(Collected data entries)

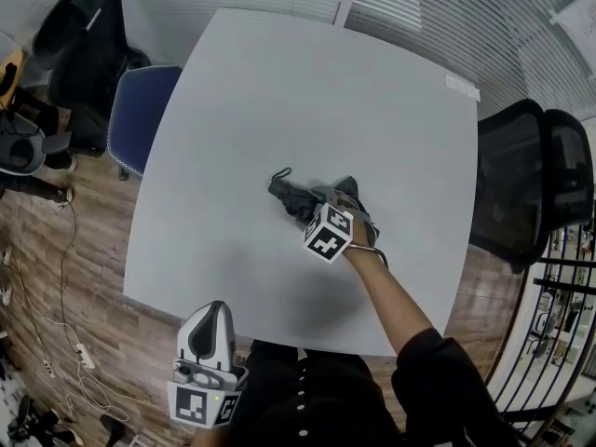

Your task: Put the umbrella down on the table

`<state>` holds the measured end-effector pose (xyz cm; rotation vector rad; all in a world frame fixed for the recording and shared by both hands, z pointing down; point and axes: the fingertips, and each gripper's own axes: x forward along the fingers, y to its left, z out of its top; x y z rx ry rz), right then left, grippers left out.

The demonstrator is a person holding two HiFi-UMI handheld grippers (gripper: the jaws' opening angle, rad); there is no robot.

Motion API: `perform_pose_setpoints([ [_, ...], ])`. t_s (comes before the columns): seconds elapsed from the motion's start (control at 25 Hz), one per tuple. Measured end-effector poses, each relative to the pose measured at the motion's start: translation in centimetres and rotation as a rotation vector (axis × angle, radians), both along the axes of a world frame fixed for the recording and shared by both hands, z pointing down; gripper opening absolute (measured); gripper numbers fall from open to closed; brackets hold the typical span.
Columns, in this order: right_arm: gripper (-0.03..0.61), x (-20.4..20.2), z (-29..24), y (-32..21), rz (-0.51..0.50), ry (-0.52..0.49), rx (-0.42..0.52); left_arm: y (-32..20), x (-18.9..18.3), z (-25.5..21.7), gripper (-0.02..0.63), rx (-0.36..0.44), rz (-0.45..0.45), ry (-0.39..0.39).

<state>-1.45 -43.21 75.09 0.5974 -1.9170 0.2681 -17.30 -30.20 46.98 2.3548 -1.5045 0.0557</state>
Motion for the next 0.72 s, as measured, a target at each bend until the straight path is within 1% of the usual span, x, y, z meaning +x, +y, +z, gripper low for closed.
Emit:
perform_pose_setpoints([
  [0.16,0.327,0.7,-2.3,0.0,0.038,-0.03,0.057,-0.1,0.1,-0.8,0.015,0.022,0.013,0.006],
  [0.28,0.327,1.3,-4.7,0.5,0.066,-0.104,0.104,-0.2,0.5,-1.3,0.015,0.04,0.023,0.005],
  [0.36,0.314,1.9,-6.7,0.9,0.079,-0.152,0.157,-0.3,1.0,-1.8,0.015,0.056,0.032,0.005],
  [0.4,0.28,2.3,-7.9,1.0,0.087,-0.172,0.195,-0.3,1.3,-2.1,0.015,0.066,0.036,0.006],
  [0.48,0.159,3.1,-10.3,1.4,0.111,-0.22,0.272,-0.5,1.8,-2.8,0.015,0.085,0.046,0.008],
  [0.52,0.127,3.5,-11.4,1.6,0.129,-0.246,0.299,-0.5,2.0,-3.1,0.015,0.093,0.051,0.009],
  [0.64,0.063,4.6,-14.4,2.6,0.182,-0.325,0.346,-0.6,2.8,-4.1,0.015,0.121,0.068,0.01],
  [0.72,0.049,5.2,-16.5,3.5,0.203,-0.381,0.364,-0.7,3.4,-4.9,0.015,0.141,0.082,0.012],
])
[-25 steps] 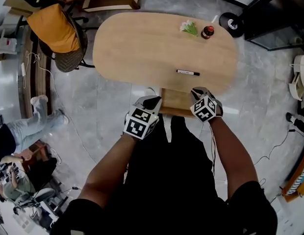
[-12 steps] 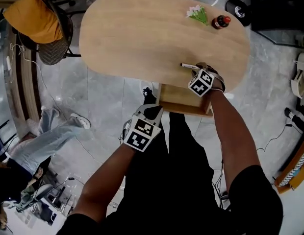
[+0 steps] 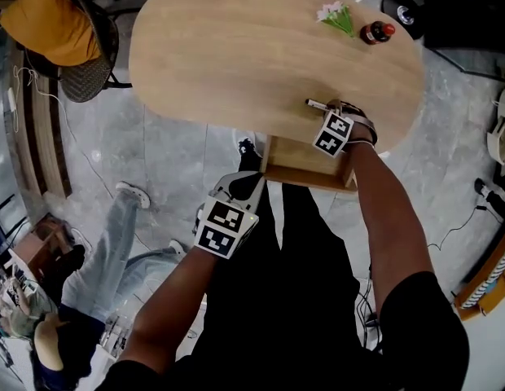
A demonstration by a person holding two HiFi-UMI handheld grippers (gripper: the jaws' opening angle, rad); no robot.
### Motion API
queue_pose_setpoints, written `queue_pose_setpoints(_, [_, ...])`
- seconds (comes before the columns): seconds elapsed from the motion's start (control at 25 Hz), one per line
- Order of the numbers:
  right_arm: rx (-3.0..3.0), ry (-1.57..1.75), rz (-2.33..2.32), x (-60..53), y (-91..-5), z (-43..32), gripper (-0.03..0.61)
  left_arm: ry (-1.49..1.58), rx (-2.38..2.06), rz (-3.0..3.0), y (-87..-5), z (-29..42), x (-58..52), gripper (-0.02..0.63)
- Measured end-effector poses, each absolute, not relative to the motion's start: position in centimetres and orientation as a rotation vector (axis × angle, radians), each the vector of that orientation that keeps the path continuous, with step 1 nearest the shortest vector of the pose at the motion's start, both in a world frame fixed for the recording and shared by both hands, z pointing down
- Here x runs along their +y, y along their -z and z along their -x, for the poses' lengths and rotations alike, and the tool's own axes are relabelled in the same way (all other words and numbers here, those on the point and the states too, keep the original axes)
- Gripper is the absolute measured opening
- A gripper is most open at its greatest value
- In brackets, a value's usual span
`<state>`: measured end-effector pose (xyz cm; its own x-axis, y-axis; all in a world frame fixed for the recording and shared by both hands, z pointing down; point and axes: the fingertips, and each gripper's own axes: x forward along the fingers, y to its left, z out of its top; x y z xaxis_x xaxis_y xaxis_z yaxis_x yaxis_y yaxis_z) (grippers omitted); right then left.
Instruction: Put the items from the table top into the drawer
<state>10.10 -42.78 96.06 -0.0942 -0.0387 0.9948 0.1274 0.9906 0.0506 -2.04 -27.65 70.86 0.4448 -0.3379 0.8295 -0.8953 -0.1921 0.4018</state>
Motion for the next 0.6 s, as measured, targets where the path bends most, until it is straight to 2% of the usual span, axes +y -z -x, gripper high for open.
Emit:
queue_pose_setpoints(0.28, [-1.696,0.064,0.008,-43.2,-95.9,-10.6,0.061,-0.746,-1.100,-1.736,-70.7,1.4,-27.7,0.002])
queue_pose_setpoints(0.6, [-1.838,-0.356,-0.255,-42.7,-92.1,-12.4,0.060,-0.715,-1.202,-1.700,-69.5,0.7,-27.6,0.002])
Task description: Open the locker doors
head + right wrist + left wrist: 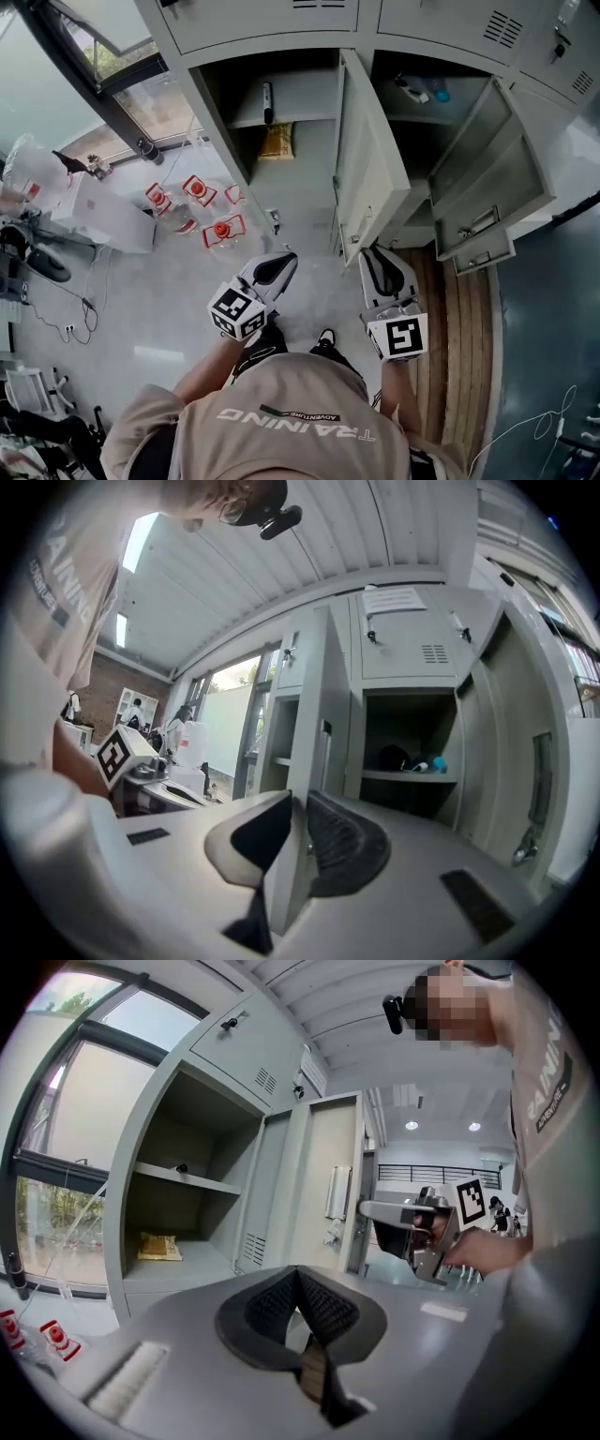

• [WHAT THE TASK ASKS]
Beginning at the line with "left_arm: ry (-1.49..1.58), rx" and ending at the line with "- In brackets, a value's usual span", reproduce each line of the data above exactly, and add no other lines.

• [ANSWER SPACE]
  left_arm: ry (-1.49..1.58), rx (-2.38..2.06), rz (-3.0..3.0), y (-87..-5), z (-29..42), x (-58..52), gripper (-0.02..0.63)
- Measured end-effector poses, each absolute, not relative to the motion's start: position in centimetres and orientation as a rotation vector (axis × angle, radians), each the vector of that orientation that keeps the path continuous, with step 1 nearest the shortest vector of the pose at the motion's start, both in a world frame fixed for the recording and shared by both hands, z pointing down
- Here x runs along their +y, y along their -z and z along their -x, for the poses' lengths and rotations alike, and the tool's own axes are relabelled in the same way (all other words and numbers here, those on the point and the states too, keep the original axes)
- Gripper is the absolute measured opening
- A gripper is most open at its greatest value
- In brackets, a value's usual span

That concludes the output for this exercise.